Nearly 100 government students from California, Jamestown and Tipton high schools learned about county government first-hand Feb. 28, thanks to the American Legion Edgar Cole Post 304's County Government Day.
Because school curriculum focuses more on state and federal government and because students are more likely to interact with the county-level government as adults, local officials and retired teachers have committed to make this day happen for the past six years.
"We felt it was important," organizer Jeanne Edwards said. "We're fortunate our high schools are small enough we can accommodate them.
"The kids respond well and the teachers appreciate it."
This year, delegates to Legion's Missouri Boys State and the American Legion Auxiliary's Missouri Girls State were invited to lead a mixer at the beginning of the day.
Guest speaker Rick Bias, interim Moniteau County 911 director, shared his career story with the students before fielding questions about the 911 program specifically.
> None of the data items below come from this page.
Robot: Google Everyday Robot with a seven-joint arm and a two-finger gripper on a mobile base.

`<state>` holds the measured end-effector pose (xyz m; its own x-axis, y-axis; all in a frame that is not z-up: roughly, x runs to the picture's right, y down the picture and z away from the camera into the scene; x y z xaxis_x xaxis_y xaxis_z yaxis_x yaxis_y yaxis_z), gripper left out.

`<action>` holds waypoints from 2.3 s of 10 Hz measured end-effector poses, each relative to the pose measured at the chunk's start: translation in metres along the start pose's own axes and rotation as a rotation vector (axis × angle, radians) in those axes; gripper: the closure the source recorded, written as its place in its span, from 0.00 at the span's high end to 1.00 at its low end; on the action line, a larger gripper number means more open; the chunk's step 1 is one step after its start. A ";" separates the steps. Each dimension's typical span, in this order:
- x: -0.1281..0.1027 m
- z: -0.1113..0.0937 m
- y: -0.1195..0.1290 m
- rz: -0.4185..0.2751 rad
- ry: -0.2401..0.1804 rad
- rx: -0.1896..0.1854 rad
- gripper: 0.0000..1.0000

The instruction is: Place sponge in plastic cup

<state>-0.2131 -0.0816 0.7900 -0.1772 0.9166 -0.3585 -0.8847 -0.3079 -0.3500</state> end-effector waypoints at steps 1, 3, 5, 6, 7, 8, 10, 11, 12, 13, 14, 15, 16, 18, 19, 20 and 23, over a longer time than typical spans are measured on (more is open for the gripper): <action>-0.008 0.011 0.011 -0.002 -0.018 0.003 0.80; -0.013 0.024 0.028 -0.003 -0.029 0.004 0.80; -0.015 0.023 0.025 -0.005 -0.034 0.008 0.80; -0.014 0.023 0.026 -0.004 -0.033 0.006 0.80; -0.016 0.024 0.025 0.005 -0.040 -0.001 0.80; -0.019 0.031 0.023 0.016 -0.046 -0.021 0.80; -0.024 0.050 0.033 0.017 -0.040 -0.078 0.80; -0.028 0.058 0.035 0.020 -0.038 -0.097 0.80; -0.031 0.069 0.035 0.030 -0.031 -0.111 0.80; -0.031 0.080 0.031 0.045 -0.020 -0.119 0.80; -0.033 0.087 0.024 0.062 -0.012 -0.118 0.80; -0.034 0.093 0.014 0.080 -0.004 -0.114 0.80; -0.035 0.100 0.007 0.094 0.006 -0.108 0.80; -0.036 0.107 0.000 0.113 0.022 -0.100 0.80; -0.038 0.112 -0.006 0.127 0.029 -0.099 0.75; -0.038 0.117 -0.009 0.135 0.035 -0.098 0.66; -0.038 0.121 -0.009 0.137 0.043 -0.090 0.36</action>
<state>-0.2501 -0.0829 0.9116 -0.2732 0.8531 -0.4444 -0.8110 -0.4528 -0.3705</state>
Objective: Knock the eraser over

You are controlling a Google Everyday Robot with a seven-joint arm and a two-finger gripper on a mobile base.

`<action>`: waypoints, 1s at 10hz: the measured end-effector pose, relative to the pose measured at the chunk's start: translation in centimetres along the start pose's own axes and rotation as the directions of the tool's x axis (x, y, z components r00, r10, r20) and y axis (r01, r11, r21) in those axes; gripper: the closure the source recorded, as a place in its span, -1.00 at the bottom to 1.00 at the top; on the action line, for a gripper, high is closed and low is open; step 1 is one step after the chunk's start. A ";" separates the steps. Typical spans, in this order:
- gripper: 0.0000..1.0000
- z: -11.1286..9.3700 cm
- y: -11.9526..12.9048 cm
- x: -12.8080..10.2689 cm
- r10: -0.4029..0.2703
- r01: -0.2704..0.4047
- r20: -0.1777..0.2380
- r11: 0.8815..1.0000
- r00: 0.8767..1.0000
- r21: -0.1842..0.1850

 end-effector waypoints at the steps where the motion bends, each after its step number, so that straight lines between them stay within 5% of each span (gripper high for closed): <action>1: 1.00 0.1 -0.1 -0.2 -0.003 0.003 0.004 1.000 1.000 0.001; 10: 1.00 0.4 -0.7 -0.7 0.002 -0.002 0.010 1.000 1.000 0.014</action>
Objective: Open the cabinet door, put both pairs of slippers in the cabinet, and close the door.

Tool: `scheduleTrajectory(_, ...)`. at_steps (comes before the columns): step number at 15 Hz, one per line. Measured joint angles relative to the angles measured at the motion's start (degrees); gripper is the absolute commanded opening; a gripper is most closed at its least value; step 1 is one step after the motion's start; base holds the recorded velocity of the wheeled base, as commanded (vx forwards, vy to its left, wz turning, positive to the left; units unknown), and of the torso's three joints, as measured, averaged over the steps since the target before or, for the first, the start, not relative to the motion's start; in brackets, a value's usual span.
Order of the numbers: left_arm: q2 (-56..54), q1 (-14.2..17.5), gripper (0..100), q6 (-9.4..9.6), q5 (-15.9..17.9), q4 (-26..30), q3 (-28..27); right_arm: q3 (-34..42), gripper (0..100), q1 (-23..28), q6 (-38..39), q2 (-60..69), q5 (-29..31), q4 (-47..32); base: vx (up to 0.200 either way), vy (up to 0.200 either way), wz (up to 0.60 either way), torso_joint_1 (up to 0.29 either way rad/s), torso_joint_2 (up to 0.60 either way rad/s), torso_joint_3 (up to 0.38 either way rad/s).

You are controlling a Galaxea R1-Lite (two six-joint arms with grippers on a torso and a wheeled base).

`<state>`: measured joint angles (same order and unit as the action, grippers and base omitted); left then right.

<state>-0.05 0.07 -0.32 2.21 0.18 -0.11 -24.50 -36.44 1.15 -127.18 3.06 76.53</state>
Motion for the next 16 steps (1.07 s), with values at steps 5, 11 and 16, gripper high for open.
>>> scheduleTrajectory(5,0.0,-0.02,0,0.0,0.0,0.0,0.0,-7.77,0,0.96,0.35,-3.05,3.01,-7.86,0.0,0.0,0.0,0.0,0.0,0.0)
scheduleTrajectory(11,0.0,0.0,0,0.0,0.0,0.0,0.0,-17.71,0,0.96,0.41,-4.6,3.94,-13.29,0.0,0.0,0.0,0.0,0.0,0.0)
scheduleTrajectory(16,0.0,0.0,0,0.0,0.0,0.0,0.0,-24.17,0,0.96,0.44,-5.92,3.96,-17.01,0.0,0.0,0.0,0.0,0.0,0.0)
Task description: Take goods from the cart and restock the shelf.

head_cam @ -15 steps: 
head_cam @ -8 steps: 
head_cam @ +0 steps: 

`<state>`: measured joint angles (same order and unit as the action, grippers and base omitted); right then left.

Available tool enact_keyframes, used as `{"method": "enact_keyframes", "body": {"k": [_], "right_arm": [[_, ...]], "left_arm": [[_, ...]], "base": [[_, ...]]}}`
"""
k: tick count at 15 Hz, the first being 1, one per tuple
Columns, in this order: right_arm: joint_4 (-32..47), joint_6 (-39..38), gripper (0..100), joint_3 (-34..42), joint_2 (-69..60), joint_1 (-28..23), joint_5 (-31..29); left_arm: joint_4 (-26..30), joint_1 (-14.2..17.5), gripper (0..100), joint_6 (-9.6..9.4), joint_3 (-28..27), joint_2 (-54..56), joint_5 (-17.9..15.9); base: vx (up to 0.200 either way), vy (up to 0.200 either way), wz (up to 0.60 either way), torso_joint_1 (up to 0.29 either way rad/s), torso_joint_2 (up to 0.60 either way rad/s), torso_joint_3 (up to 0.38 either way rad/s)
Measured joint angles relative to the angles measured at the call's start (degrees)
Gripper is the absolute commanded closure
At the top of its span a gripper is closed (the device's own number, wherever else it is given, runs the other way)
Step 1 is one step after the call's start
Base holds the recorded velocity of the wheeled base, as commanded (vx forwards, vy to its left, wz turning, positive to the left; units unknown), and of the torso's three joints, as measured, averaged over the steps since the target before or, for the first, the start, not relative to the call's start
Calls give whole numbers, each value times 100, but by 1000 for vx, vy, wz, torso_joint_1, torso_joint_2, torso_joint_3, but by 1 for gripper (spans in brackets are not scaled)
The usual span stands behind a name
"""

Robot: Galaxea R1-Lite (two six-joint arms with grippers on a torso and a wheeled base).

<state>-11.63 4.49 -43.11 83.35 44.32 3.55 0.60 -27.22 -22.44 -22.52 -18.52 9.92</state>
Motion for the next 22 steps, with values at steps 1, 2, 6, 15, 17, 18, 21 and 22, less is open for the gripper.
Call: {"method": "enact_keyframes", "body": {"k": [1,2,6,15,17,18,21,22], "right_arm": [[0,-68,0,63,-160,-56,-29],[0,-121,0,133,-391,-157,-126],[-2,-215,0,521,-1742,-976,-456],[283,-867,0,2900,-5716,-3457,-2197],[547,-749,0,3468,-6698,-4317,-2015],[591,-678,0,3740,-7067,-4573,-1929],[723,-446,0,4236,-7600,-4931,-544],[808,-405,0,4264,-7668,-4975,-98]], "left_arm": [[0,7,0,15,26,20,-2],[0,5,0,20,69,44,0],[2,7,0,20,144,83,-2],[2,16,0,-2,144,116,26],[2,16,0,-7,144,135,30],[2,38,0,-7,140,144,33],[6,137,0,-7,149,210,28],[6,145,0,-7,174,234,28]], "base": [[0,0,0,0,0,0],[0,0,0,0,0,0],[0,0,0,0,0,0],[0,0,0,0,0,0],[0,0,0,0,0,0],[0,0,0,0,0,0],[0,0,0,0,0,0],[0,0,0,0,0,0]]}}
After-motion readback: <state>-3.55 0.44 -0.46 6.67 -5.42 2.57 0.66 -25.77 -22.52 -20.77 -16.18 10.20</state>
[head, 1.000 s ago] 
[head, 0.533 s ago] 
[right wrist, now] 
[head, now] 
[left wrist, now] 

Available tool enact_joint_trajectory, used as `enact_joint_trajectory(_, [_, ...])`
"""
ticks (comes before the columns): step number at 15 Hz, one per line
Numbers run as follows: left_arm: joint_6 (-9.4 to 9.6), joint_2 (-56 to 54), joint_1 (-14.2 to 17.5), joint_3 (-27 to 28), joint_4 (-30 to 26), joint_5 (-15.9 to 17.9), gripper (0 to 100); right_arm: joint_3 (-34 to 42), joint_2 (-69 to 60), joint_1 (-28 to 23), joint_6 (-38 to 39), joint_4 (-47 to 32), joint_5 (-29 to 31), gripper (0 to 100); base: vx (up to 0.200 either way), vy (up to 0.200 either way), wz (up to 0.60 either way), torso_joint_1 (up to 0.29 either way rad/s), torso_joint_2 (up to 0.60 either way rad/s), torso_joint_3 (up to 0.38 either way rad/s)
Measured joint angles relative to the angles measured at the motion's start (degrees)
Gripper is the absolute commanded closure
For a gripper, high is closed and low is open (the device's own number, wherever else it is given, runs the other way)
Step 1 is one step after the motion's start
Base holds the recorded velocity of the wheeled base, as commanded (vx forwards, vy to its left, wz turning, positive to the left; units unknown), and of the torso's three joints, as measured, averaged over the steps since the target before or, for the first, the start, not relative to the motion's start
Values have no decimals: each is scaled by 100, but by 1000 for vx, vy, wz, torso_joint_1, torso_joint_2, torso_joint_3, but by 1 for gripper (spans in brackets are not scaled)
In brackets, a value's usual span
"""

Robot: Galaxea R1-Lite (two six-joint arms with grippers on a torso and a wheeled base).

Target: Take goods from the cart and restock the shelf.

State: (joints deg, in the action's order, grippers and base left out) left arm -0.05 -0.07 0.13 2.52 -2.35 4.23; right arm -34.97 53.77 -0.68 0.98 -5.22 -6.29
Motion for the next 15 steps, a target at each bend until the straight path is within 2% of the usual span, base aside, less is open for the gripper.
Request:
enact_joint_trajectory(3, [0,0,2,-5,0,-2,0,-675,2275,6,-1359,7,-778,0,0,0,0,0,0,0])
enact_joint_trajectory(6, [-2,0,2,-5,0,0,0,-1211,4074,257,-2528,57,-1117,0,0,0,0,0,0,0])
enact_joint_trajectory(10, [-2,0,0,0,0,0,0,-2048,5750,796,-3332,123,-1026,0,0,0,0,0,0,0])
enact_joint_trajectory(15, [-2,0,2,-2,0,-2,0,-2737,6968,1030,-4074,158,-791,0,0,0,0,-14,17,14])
He encouraged the students to make good decisions because there are always consequences, good or bad.
Each of the elected county officials took a few minutes to introduce themselves and their positions during the morning session at First Baptist Church.
"We hope the kids become knowledgeable about what goes on at a courthouse and put a face to officials," Edwards said.
After lunch, students toured the Moniteau County Courthouse and various offices before assembling in the court room at the end of the day.
California social studies teacher Ben Wilson agreed there is limited time to cover local government in civics classes.
"Few will meet the president and some will meet the governor, but you will always meet your county officials," he said. "They should know what the county officials do."
Juniors interested in learning more about county government were invited to the day.
"In school, we learn a lot about national government," Colton Foss said. "It's cool to learn about local government."
For Austin Bolin and Molly Forsythe, who aspire to careers in law and government, this was a good introduction.
Grace Henley said she appreciated learning details about specific positions in county government, beyond just seeing faces and titles in local parades.
"I want to be more aware," she said.